East Side "Sledding"

Jan
31
Posted Sunday, January 31st 2010 at 10:42am
Tagged:  

I grew up in New England. I have seen my fair share of snow. The elementary school I attended backed up to a steep double sledding hill that transformed morning recess into a winter wonderland of flying saucers, snow tubes, and colorful plastic toboggans. We wore Moon Boots, snow suits, and Freezy Freakies gloves that changed colors in the cold. We were experts at snow—or snexperts, if you will. We were prepared. 

Flash forward 25 years, and I am in Nashville with my husband and our two little boys. It has been snowing, as predicted, for close to 24 hours, and we are armed with nothing but our ordinary coats and the two second-hand snowsuits I scored at Goodwill.

We have no sleds. No boots. No Freezy Freakies.

Our cheap cotton mittens are no match for The Snowpocalypse, and we are scrounging to make do.

So this is what I get for ridiculing the ineptitude of our local weathermen. For scoffing at school closings. This is my penance for poking fun at the frantic shoppers, filling their carts with bread and milk and a month’s worth of toilet paper.

My family is wearing three layers of pajama bottoms and plastic Kroger bags on their feet. Our sleds are the plastic lid of a storage bin and a flattened cardboard box that once housed an electric chainsaw. Should these prove inadequate we have brought along as backup one cheap plastic raft (inflated by mouth) and two overflow mail boxes from the U.S. Postal Service.

This is what I get.

“Where should we sled?” my husband asked.

“Preferably somewhere where no one will see us,” I answered. “Like on that big sledding hill in our minds.”

“Please,” he said. “You really think we’ll be the only ones?”

“Sending our kids down a hill in a mailbox? Yes. I do.”

I was right about the mailbox (which TOTALLY DOES NOT WORK, by the way. Just ask my three year old’s face.)

But the raft? And the chainsaw box? And the lid?

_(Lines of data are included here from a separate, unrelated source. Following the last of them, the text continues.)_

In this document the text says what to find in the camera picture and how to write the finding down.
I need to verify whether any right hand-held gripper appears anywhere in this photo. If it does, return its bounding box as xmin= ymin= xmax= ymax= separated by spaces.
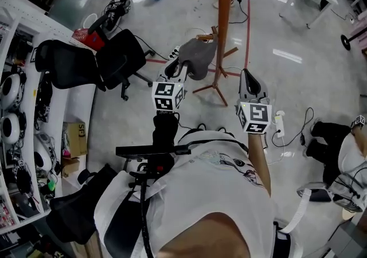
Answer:
xmin=236 ymin=68 xmax=273 ymax=135

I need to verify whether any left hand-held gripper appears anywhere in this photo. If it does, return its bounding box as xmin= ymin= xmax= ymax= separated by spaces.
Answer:
xmin=151 ymin=58 xmax=190 ymax=112

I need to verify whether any gray hat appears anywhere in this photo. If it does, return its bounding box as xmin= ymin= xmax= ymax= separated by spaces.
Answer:
xmin=179 ymin=37 xmax=218 ymax=81

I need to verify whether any wooden coat stand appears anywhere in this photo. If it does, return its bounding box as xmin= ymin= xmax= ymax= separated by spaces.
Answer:
xmin=192 ymin=0 xmax=240 ymax=107

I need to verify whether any person's left forearm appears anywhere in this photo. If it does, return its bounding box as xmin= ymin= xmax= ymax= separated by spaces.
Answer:
xmin=153 ymin=111 xmax=180 ymax=148

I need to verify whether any person's right forearm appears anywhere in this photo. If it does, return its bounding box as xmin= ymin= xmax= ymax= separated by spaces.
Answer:
xmin=247 ymin=132 xmax=272 ymax=198

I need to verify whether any black rod with disc end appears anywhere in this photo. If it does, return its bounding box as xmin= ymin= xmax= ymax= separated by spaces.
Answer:
xmin=340 ymin=26 xmax=367 ymax=52

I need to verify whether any black equipment bundle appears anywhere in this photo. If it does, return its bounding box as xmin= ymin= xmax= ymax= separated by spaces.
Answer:
xmin=102 ymin=0 xmax=132 ymax=30

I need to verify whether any black mesh office chair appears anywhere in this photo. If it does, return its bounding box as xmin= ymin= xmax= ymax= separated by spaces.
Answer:
xmin=34 ymin=15 xmax=155 ymax=101

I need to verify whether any black chest rig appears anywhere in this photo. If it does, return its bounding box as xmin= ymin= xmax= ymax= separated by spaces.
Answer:
xmin=115 ymin=141 xmax=192 ymax=258

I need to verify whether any red flat box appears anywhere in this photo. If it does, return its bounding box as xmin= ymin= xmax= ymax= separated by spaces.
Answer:
xmin=71 ymin=28 xmax=106 ymax=52

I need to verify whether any white storage shelf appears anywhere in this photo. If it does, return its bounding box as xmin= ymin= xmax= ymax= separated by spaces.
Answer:
xmin=0 ymin=0 xmax=97 ymax=235

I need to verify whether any person's white shirt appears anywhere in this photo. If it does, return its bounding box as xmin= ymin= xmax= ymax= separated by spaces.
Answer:
xmin=93 ymin=130 xmax=305 ymax=258

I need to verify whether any cardboard box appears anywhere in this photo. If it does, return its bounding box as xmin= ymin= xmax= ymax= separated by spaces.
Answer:
xmin=62 ymin=121 xmax=88 ymax=158

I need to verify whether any pink garment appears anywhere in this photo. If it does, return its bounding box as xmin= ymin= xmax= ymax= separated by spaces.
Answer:
xmin=348 ymin=18 xmax=367 ymax=51

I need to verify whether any white robot head shell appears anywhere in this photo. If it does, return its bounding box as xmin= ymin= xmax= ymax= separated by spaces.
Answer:
xmin=0 ymin=73 xmax=24 ymax=112
xmin=0 ymin=112 xmax=23 ymax=146
xmin=33 ymin=132 xmax=54 ymax=172

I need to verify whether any black padded chair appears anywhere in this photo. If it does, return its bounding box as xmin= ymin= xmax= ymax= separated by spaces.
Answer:
xmin=45 ymin=163 xmax=119 ymax=245

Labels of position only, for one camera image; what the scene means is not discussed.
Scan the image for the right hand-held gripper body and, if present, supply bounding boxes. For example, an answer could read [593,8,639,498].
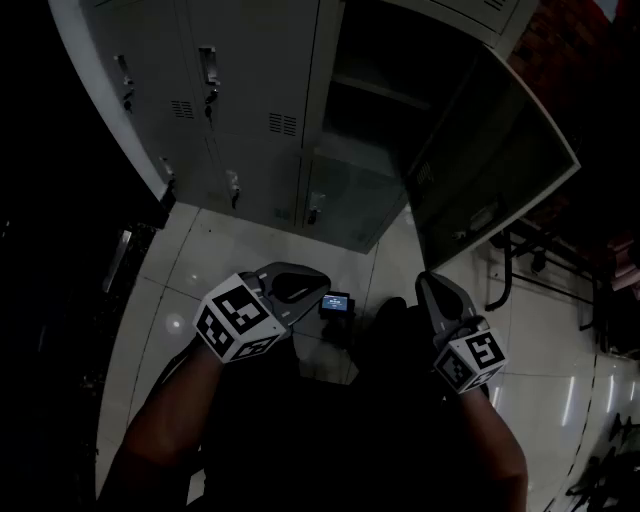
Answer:
[431,313,509,397]

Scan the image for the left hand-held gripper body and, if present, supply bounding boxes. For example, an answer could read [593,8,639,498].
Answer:
[192,269,297,365]

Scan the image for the grey locker door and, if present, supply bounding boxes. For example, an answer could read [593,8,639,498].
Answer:
[404,44,584,274]

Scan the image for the grey metal locker cabinet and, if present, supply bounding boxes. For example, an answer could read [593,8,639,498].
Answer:
[47,0,541,254]

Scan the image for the person's right forearm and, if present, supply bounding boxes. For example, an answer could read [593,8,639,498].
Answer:
[449,383,530,512]

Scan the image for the person's left forearm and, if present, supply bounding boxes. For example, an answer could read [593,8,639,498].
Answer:
[118,342,227,506]

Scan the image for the small device with lit screen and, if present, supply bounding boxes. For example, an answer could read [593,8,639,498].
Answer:
[318,288,357,321]

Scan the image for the person's black shoe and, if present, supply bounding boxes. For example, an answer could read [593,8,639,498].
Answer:
[374,296,417,346]

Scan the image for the person's black clothing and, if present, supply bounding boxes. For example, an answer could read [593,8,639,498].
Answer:
[187,299,496,512]

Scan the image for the pink object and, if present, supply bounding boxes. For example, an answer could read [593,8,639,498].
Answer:
[608,238,640,292]

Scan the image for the black door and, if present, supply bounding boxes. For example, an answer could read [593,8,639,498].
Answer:
[0,0,177,512]

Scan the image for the black metal frame furniture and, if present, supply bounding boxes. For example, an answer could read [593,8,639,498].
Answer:
[485,219,619,347]

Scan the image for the metal bar door handle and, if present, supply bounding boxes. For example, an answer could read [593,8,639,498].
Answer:
[101,229,134,294]

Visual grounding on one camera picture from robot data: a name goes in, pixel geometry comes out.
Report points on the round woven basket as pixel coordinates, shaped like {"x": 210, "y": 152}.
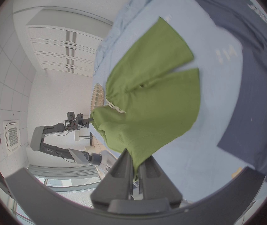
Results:
{"x": 98, "y": 97}

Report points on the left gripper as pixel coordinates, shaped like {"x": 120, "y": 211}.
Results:
{"x": 83, "y": 123}

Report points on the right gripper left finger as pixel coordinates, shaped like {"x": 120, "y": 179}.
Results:
{"x": 105, "y": 193}

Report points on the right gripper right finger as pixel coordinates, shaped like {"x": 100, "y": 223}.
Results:
{"x": 166, "y": 191}

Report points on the green shorts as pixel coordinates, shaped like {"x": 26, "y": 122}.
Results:
{"x": 152, "y": 90}

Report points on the grey curtain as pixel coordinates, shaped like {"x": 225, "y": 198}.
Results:
{"x": 63, "y": 171}

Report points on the pale blue quilt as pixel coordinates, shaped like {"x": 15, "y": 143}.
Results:
{"x": 124, "y": 20}

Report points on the white wardrobe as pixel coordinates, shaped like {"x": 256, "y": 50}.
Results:
{"x": 53, "y": 50}

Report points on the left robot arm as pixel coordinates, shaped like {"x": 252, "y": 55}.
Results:
{"x": 53, "y": 149}

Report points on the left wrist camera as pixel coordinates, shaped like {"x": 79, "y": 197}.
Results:
{"x": 80, "y": 117}

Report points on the dark blue T-shirt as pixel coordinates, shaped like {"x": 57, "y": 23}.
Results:
{"x": 253, "y": 102}

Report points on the white ceiling air conditioner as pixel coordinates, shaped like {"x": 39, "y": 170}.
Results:
{"x": 12, "y": 137}

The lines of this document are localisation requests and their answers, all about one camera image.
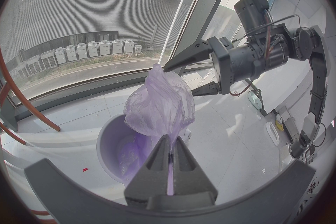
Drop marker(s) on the grey trash bin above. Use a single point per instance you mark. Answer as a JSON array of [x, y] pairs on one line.
[[105, 144]]

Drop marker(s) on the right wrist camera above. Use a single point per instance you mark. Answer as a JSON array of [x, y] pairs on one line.
[[226, 42]]

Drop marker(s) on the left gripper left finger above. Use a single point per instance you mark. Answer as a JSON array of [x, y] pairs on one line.
[[154, 178]]

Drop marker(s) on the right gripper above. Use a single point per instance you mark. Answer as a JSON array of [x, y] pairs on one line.
[[244, 62]]

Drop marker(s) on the purple plastic bag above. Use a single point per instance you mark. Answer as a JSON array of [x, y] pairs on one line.
[[160, 104]]

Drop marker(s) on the crumpled white paper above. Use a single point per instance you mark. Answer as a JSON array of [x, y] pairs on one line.
[[187, 135]]

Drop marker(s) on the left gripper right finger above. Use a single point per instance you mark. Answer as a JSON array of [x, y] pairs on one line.
[[189, 178]]

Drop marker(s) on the window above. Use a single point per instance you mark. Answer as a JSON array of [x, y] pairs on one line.
[[78, 34]]

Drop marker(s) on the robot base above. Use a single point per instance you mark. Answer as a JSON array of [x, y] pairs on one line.
[[312, 202]]

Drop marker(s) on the white chair with wooden legs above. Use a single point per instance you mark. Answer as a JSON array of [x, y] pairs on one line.
[[55, 127]]

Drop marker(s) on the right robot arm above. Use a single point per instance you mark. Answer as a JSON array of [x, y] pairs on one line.
[[252, 13]]

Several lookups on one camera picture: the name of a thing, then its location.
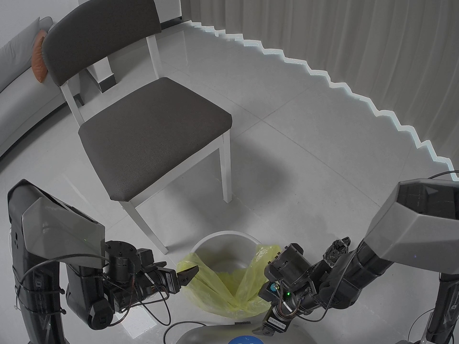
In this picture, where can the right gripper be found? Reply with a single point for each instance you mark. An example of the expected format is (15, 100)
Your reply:
(278, 323)

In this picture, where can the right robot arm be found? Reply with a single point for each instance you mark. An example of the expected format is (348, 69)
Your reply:
(412, 220)

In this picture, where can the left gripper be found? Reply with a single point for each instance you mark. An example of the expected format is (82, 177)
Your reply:
(170, 281)

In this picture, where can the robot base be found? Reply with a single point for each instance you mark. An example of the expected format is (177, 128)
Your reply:
(208, 335)

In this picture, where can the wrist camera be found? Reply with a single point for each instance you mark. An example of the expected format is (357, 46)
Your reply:
(269, 290)
(146, 256)

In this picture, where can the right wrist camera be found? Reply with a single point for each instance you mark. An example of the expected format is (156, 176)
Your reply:
(269, 290)

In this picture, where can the grey white chair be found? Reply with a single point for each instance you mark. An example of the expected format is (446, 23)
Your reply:
(150, 138)

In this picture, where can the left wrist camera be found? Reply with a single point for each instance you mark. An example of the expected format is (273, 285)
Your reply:
(146, 256)

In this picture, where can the white trash bin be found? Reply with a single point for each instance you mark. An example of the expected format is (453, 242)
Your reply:
(222, 253)

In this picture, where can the white curtain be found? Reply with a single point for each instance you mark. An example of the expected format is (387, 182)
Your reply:
(322, 13)

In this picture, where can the yellow plastic bag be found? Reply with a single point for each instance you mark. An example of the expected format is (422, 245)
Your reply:
(211, 292)

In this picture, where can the orange cushion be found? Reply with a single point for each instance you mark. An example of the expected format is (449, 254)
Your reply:
(38, 59)

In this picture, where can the grey sofa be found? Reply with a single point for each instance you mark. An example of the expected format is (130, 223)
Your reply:
(21, 95)

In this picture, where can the black plastic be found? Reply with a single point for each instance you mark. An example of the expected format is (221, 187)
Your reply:
(337, 249)

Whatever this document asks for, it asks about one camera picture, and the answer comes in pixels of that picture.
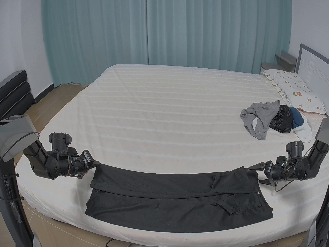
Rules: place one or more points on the dark blue garment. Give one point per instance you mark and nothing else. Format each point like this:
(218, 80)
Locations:
(297, 118)

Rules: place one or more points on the grey garment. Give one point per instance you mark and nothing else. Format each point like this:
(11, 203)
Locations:
(259, 117)

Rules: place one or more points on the grey bedside table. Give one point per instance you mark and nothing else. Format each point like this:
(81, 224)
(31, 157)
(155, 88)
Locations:
(286, 59)

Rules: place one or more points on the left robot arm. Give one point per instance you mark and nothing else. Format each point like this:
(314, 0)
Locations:
(38, 161)

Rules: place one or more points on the white printed pillow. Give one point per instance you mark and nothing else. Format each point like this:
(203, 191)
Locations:
(295, 91)

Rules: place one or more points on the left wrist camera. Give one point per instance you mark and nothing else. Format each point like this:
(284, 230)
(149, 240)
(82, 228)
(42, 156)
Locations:
(87, 158)

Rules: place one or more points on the black shiny garment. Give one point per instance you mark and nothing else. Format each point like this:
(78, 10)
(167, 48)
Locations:
(281, 120)

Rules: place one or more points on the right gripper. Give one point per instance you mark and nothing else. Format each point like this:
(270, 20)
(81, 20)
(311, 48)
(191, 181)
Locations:
(273, 172)

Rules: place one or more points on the black sleeveless top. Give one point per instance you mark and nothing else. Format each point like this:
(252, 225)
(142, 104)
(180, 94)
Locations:
(167, 189)

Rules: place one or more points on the blue-green curtain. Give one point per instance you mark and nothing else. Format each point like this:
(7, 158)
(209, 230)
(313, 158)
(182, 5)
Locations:
(218, 27)
(95, 35)

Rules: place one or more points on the white garment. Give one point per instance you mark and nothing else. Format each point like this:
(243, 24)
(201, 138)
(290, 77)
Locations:
(305, 132)

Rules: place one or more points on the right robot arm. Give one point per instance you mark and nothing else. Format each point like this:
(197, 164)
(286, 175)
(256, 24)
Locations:
(318, 153)

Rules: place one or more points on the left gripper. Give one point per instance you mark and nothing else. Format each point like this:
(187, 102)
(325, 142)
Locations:
(81, 168)

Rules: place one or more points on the bed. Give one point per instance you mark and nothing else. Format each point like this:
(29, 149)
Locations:
(167, 117)

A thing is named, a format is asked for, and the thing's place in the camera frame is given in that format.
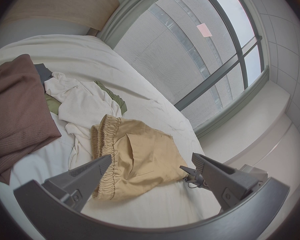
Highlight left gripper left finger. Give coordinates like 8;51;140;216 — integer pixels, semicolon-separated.
43;154;112;209

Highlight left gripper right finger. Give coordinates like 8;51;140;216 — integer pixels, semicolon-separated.
191;152;260;209

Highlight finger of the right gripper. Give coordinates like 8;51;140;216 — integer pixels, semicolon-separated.
179;165;199;177

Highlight tan shorts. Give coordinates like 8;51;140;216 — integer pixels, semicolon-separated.
91;114;190;201

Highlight bed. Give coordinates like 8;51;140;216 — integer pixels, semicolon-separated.
0;0;224;229

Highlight white garment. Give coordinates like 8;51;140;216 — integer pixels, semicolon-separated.
44;71;123;170

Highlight green garment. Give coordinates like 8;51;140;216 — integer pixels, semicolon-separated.
45;80;128;116

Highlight brown garment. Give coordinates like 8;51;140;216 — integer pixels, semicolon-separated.
0;54;62;185

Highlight window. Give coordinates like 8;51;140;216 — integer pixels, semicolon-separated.
112;0;265;132

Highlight dark grey garment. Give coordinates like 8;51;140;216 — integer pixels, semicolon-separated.
34;63;53;84

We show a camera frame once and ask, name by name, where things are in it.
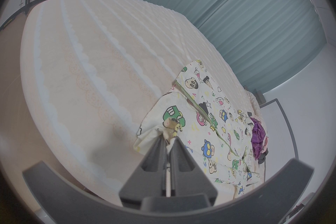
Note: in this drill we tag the white printed pyjama top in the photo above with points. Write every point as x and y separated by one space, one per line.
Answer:
223 133

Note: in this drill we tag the pink and grey garment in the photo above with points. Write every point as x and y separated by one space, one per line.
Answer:
266 143

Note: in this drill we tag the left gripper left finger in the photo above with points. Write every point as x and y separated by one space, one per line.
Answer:
152 173

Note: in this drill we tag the black garment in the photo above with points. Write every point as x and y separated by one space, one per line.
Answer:
263 157

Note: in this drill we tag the grey bedside table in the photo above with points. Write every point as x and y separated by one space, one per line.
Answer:
260 97

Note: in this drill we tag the bed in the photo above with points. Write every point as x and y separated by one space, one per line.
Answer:
91 60

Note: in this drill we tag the purple satin garment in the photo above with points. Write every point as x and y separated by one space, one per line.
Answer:
257 136

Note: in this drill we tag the cream pillow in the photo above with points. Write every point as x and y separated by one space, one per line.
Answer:
253 102

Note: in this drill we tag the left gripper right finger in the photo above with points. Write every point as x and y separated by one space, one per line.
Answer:
186 173

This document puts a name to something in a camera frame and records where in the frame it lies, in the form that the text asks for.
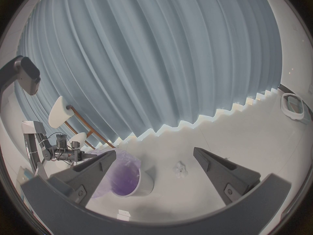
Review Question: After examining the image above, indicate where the crumpled white paper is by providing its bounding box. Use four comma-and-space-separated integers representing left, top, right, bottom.
173, 162, 188, 179

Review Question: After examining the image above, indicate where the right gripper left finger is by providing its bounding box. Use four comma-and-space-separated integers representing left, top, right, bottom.
48, 150, 117, 206

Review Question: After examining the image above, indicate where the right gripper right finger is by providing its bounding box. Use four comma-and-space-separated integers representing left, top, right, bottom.
193, 147, 261, 206

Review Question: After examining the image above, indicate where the purple plastic bag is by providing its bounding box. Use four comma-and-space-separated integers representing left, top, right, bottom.
86, 149, 143, 198

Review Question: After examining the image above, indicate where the white trash bin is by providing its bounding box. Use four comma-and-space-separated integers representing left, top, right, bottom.
111, 165, 155, 198

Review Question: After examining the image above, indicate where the wooden chair with white cushions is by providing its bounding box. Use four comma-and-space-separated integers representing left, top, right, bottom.
48, 96, 116, 171

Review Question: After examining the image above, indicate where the white rimmed oval tray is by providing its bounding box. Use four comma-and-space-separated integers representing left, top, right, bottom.
281, 93, 312, 125

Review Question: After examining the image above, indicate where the pale blue curtain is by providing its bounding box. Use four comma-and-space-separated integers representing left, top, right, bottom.
15, 0, 283, 147

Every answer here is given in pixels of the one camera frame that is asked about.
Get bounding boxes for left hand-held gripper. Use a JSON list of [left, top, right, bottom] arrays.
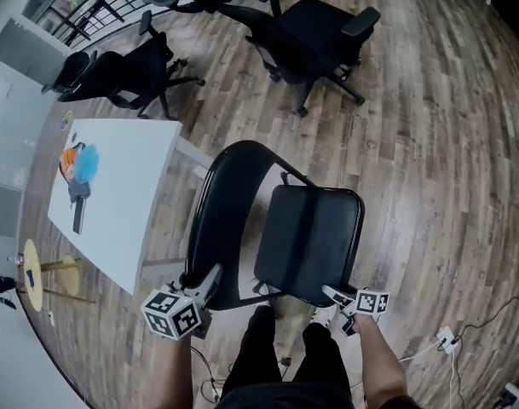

All standard fare. We fit right in!

When we arrived at Vinny Links driving range in the basin of Shelby Park, a family even more clever than ours was coming down the hill in a large plastic swimming pool. Others wore garbage can lids and baking sheets strapped to their behinds.

East Nashville is nothing if not a creative community.

And our plastic raft? Once it popped?